▸ Task objective: Pictures excluded, return the lines below from the first through the line holding "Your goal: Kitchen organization".

▸ Items listed in a dataset:
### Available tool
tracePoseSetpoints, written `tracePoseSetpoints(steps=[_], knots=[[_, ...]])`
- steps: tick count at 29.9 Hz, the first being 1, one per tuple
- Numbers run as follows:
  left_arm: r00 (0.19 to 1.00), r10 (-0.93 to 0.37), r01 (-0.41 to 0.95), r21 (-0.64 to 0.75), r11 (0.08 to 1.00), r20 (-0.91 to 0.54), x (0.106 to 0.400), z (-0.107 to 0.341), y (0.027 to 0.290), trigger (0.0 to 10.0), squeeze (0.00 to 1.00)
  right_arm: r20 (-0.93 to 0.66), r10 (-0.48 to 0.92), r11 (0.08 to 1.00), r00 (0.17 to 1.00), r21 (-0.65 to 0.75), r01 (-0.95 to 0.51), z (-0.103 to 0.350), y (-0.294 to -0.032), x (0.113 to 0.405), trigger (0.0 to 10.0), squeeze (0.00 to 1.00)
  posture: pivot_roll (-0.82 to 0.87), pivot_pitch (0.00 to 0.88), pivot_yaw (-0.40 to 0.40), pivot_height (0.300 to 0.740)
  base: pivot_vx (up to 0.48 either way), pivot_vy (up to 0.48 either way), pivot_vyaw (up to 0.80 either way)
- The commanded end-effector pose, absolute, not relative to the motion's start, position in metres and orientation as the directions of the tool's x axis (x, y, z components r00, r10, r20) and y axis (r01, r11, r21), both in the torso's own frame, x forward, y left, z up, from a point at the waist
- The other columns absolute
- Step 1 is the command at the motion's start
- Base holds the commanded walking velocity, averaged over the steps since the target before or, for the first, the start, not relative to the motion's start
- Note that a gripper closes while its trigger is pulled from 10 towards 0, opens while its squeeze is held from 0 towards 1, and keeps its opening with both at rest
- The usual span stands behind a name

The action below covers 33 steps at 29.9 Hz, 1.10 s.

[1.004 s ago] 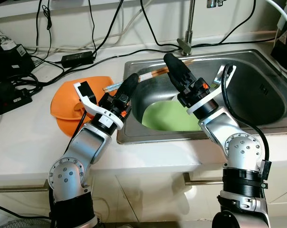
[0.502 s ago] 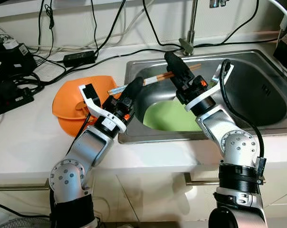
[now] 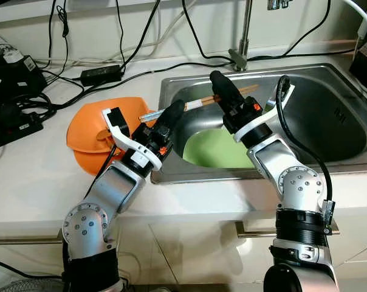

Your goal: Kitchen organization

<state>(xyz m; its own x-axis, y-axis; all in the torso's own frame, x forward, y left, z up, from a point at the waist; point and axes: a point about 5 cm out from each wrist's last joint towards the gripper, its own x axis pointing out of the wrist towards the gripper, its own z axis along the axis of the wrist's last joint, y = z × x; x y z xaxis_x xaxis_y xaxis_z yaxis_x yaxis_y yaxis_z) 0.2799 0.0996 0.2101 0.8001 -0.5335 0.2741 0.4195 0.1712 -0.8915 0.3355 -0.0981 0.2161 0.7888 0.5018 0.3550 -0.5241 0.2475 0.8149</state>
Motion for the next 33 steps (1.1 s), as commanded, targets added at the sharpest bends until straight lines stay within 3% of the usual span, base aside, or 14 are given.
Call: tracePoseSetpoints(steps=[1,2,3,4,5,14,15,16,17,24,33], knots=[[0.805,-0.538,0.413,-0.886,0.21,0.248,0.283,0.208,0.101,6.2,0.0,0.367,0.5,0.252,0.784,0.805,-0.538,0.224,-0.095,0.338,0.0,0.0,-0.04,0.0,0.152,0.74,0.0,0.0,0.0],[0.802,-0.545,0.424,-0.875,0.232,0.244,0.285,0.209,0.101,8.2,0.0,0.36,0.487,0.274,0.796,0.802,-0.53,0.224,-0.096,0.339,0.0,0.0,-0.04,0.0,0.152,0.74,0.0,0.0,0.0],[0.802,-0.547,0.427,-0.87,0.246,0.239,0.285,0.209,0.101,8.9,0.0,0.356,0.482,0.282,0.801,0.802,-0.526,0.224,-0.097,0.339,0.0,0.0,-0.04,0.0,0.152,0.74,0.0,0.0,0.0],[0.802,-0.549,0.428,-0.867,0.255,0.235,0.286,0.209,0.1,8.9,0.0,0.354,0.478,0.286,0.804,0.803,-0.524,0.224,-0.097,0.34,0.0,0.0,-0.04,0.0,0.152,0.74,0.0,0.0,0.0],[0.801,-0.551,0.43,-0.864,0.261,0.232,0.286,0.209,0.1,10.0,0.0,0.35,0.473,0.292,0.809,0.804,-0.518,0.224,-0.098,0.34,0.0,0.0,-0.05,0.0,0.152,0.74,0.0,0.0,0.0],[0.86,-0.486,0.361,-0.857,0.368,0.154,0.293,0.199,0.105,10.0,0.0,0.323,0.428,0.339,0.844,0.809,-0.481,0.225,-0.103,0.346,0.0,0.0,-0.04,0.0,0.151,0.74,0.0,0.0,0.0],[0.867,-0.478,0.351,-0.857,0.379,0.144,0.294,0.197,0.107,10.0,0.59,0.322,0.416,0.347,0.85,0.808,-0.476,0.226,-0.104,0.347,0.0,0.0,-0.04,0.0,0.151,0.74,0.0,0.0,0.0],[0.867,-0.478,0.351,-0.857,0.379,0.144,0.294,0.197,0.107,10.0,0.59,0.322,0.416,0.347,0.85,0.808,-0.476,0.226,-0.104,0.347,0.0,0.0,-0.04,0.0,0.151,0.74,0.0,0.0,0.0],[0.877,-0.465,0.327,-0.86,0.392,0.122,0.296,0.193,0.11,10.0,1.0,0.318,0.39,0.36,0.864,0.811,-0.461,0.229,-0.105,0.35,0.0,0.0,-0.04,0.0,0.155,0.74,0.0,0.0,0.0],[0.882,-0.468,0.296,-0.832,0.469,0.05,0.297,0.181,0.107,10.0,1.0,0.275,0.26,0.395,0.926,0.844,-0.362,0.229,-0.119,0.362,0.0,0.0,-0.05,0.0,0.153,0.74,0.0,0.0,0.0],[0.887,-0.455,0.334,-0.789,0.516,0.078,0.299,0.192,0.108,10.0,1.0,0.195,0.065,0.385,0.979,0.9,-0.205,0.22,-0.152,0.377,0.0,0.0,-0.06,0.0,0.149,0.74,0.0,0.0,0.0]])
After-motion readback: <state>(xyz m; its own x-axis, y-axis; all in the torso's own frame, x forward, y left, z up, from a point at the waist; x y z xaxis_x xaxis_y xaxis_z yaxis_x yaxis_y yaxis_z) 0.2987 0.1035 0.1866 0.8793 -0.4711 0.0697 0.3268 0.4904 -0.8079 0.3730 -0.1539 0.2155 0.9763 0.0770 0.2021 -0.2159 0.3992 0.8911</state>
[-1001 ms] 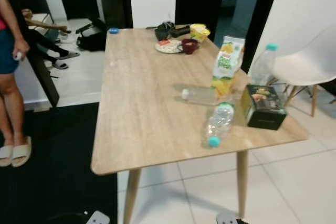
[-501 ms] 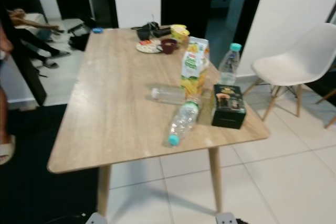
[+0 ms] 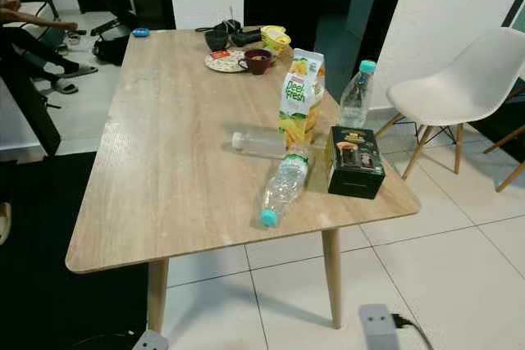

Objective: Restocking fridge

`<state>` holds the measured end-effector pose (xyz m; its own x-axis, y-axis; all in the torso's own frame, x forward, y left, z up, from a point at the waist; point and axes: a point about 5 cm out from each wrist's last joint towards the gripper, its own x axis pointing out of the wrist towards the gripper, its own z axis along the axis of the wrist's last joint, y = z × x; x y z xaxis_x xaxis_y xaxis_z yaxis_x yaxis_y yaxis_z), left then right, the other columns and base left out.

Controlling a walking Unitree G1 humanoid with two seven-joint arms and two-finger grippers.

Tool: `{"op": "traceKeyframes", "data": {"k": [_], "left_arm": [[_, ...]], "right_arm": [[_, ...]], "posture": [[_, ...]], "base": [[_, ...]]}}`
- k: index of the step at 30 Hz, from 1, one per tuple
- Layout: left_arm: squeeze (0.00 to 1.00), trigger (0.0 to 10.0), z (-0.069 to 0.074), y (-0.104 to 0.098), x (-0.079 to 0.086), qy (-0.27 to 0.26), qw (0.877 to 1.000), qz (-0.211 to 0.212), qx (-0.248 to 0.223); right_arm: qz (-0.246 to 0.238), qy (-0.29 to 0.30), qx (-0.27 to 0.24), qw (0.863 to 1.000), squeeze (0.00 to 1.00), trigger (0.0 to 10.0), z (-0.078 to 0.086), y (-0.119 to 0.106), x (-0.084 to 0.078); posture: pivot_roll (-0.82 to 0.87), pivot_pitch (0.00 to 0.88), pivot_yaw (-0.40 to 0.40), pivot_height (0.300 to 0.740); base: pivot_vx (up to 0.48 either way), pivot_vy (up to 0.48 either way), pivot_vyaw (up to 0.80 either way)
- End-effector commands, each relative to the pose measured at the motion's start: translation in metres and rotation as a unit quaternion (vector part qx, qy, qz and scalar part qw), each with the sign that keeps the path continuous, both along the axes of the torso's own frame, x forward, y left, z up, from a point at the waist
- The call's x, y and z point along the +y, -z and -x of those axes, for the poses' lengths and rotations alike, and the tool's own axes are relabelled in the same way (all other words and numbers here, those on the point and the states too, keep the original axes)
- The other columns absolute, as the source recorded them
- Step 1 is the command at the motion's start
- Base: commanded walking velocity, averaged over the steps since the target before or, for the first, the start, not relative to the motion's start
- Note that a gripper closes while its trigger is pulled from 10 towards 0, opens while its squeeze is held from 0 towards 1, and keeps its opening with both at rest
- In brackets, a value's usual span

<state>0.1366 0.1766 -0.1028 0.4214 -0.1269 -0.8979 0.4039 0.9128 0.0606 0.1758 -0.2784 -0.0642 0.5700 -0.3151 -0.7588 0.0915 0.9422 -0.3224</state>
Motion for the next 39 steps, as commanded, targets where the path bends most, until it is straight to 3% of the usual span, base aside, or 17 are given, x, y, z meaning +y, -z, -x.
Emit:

▸ Worked solution:
### Available tool
tracePoseSetpoints, written `tracePoseSetpoints(steps=[_], knots=[[_, ...]])`
- steps: tick count at 29.9 Hz, the first being 1, one per tuple
- Numbers run as follows:
  left_arm: r00 (0.19 to 1.00), r10 (-0.93 to 0.37), r01 (-0.41 to 0.95), r21 (-0.64 to 0.75), r11 (0.08 to 1.00), r20 (-0.91 to 0.54), x (0.106 to 0.400), z (-0.107 to 0.341), y (0.027 to 0.290), trigger (0.0 to 10.0), squeeze (0.00 to 1.00)
  right_arm: r20 (-0.93 to 0.66), r10 (-0.48 to 0.92), r11 (0.08 to 1.00), r00 (0.17 to 1.00), r21 (-0.65 to 0.75), r01 (-0.95 to 0.51), z (-0.103 to 0.350), y (-0.294 to -0.032), x (0.113 to 0.405), trigger (0.0 to 10.0), squeeze (0.00 to 1.00)
  posture: pivot_roll (-0.82 to 0.87), pivot_pitch (0.00 to 0.88), pivot_yaw (-0.40 to 0.40), pivot_height (0.300 to 0.740)
  base: pivot_vx (up to 0.48 either way), pivot_vy (up to 0.48 either way), pivot_vyaw (up to 0.80 either way)
- The commanded end-effector pose, absolute, not relative to the motion's start, position in metres and orientation as the directions of the tool's x axis (x, y, z components r00, r10, r20) and y axis (r01, r11, r21), both in the torso's own frame, x forward, y left, z up, from a point at the waist
- The other columns absolute
- Step 1 is the command at the motion's start
- Base holds the commanded walking velocity, averaged over the steps since the target before or, for the first, the start, not relative to the motion's start
- Note that a gripper closes while its trigger is pulled from 10 towards 0, opens while its squeeze is held from 0 towards 1, and keeps its opening with both at rest
- The usual span stands behind a name

The action below covers 33 steps at 29.9 Hz, 1.10 s.

[1.004 s ago] 
[0.502 s ago] 
[now] 

Your goal: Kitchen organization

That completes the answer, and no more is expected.